Discuss the Jewish case,
and compare the relation of one other religious tradition with its own scripture.

The title-statement of this essay makes uneasy discussion, even in the light of the extensive study of the question presented by Cantwell Smith in "What is Scripture?".

The primary difficulty is in assigning to the Bible the role of the Jewish scripture. In my own opinion, and the idea creeps up in some arguments in the relevant chapter of Smith ("Bible in Jewish life"), the only item which can rightfully be called "Jewish scripture" is Torah, in any one of the possible meanings of the word(1).

Calling the Jewish scripture "Bible", with the three books it includes, the Pentateuch, Prophets and Writings, seems to me to be the result of the Christian influence, even if at the time Christianity emerged, it must have been borrowed the opposite way. In different order, it includes the same books as the Christian Old Testament, and the Jewish word for it - TaNaKh, has come into existence in the recent centuries only, which coincides with the time Jews came into greater (and more beneficent) contact with the surrounding Christian culture.

If I choose to define the Jewish scripture as "Torah", the situation becomes quite different from that presented by the title. If the word "Bible" there is substituted by "Torah", the statement would still make sense, but holds much less strength.
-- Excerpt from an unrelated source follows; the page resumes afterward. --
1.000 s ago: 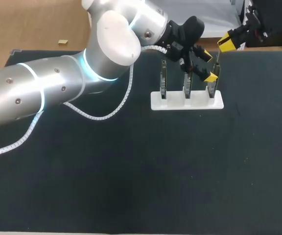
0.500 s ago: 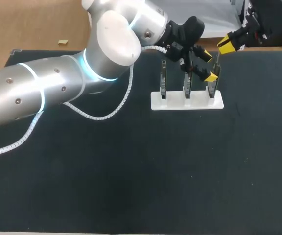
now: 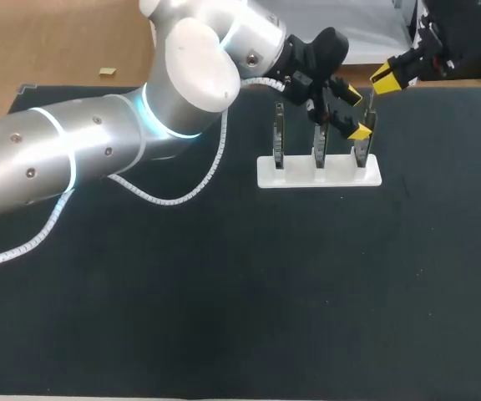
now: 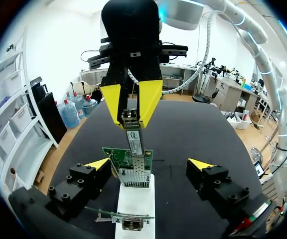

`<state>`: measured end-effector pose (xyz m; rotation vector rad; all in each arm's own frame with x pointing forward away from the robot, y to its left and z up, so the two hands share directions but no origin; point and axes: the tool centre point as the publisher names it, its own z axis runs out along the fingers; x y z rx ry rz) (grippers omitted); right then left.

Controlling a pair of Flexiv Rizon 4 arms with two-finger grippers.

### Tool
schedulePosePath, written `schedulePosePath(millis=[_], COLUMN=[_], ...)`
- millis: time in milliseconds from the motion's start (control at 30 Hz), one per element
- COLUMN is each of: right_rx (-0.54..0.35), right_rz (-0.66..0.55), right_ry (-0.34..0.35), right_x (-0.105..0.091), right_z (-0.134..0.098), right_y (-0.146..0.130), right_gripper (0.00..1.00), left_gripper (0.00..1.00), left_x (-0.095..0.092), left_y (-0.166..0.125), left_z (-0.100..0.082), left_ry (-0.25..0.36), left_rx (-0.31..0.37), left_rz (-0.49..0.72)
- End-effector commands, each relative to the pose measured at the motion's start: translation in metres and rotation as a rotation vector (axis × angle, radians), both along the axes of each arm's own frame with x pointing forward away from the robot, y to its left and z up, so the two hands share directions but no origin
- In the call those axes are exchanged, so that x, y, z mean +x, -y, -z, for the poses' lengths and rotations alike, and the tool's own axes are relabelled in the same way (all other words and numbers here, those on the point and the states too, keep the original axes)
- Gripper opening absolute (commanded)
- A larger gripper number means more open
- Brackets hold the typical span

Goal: Pick up the optical module with the left hand, and insert it into the network port with the right hand.

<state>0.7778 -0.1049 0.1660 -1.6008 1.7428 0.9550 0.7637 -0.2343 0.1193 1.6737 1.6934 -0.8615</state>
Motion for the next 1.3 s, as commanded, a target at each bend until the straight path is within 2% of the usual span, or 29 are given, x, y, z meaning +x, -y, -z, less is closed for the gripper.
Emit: schedulePosePath(millis=[33,1100,1133,1167,1300], right_rx=[-0.004,-0.04,-0.04,-0.039,-0.034], right_rz=[0.002,-0.007,-0.003,-0.001,0.011], right_ry=[0.001,0.007,0.006,0.005,0.012], right_x=[-0.001,-0.0038,-0.0035,-0.0032,-0.0024], right_z=[0.0014,0.0081,0.0081,0.008,0.0066], right_y=[-0.0009,-0.004,-0.0038,-0.0037,-0.0031], right_gripper=[0.0,0.0,0.09,1.0,1.0], left_gripper=[1.0,1.0,1.0,1.0,1.0], left_x=[0.0018,0.0018,0.0018,0.0018,0.0018], left_y=[0.0012,0.0012,0.0012,0.0012,0.0012], left_z=[-0.0008,-0.0008,-0.0008,-0.0008,-0.0008], left_ry=[-0.003,-0.003,-0.003,-0.003,-0.003], left_rx=[0.006,0.006,0.006,0.006,0.006], left_rz=[0.001,0.001,0.001,0.001,0.001])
To support my assertion that the scripture we ought to discuss is Torah, preferably in the narrowest meaning - the Pentateuch, it could be noted that this is the only part of the Jewish Holy Books (kitve qodesh) which never lacks any "scriptural" quality, and is always exalted above the rest. In fact or in ideal, all other sacred books (in some ways even the rest of the Bible) derive their authority from Torah, even if the actual links are more of a pretence.

Indeed, in the nearest substitute for a Jewish creed, Maimonides' 13 Principles, Bible as a whole is never mentioned yet Torah given to Moses at the Sinai is named as the revelation and the basis of religion, and the major source of religious guidance as such. Admittedly, it is problematic to talk about Torah from the Sinai as Pentateuch only, because of the concept of the Oral Torah, which was also given to Moses there and then. Yet at no time was the Oral Torah, mainly in the shape of Mishna, Haggada, Midrashim and the Talmuds, considered self-sufficient. It had always been perceived as a more detailed supplement to the written part.
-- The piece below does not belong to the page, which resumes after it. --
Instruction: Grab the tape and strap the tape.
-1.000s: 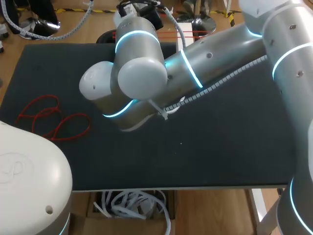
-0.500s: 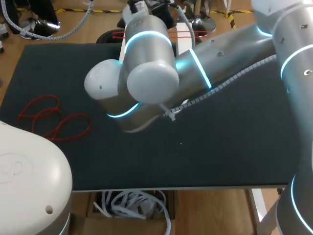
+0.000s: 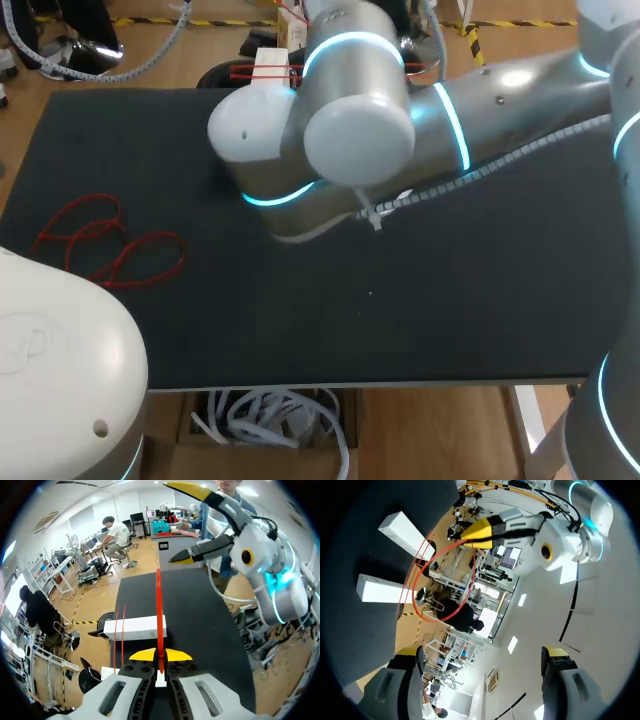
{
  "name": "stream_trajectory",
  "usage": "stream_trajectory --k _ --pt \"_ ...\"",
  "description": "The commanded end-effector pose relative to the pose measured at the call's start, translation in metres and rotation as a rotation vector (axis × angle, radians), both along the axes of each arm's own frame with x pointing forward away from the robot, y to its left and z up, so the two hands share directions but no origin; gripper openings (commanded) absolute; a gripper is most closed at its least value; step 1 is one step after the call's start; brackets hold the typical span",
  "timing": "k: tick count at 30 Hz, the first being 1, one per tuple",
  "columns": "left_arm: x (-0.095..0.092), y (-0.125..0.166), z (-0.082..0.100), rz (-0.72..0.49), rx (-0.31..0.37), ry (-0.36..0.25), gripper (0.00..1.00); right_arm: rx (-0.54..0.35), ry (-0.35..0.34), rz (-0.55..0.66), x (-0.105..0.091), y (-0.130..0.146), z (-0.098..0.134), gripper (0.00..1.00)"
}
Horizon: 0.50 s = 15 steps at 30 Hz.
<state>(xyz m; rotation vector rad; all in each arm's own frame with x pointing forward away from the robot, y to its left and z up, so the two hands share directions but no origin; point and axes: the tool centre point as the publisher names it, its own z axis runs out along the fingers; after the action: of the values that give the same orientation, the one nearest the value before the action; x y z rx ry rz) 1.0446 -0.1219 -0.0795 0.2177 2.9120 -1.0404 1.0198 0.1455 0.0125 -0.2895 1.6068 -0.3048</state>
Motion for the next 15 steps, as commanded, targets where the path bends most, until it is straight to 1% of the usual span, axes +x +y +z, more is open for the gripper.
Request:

Similar combination of fixed-content, written scripture with an oral supplement exists in Islam. There, the balance is slightly different, only Quran is a revelation from God, and the authority of the "supplement" (hadith collections(2)) is based on the example of the rightly guided individuals, without any immediate interference from God(3). On the other hand, Quran has higher status than Pentateuch, because it is believed to be the direct and unaltered word of God, while it is permissible for the Jews to view Torah as inspired by God, but actually written by Moses in his own words.
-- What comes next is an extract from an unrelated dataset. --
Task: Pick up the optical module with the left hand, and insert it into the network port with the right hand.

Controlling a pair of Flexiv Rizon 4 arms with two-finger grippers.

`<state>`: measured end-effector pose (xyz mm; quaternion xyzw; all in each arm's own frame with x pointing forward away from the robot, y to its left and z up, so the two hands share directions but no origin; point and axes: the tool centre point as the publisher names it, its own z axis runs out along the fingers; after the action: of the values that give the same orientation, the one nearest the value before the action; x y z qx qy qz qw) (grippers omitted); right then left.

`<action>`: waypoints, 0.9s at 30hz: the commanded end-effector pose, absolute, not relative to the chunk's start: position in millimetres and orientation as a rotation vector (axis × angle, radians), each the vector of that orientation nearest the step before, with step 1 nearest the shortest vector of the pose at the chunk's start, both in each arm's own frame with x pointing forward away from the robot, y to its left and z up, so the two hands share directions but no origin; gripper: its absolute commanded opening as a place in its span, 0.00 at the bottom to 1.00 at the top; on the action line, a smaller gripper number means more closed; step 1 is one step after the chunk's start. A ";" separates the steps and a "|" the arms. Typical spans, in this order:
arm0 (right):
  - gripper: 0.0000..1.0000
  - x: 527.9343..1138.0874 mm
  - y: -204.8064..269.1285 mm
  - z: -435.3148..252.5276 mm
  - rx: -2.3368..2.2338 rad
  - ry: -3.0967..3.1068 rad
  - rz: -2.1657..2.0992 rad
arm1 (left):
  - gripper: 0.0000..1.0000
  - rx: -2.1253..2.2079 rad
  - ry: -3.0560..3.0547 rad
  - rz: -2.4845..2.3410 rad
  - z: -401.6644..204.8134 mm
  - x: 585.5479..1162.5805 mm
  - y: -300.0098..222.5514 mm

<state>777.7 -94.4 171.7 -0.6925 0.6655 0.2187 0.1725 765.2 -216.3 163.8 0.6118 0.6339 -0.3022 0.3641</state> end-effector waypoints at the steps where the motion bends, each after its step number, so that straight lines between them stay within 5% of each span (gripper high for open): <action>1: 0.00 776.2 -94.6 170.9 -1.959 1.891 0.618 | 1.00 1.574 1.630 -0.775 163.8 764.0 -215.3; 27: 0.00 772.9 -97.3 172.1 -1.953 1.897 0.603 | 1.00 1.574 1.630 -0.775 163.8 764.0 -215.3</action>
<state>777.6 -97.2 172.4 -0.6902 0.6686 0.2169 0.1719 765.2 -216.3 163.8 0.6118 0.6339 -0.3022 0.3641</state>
In both cases, the relationship is not always straightforward. The difficulty is in the fact that both the earlier Jewish oral tradition and the Islamic legal/ritual constructs often not only lack references to their respective scriptures, but sometimes come near to contradicting them. On p. 114, Smith discusses this lack of references in the Mishna, and their superficial nature in the Talmud. He concludes that both texts are in fact original works, products of their own times and conditions, and have no real relation to the Torah. His conclusions remind me Joseph Schacht and Norman Calder's analysis of the early Islamic legal writings. In particular, Calder concentrates on Mudawanna and Muwatta, both attributed to the early Muslim scholar Malik ibn Anas. The former is a collection of Malik's authoritative rulings, the latter - a hadith collection with his commentary. He infers that the earlier works have discursive format, and because they lack references to the Quran and Hadith, it means that at the time those did not yet become the authoritative sources of Islamic Law. It makes him overturn the traditional assessment that Muwatta is older than Mudawanna. Mudawanna is indeed based on the sayings of Malik with no other material to support his rulings, because he himself is seen as the final authority. However, with all the efforts, it is hard to point out in this book, and others like it, decisions which would be unacceptable by the standards of the Quran, something that would be contrary to a clear Quranic rule.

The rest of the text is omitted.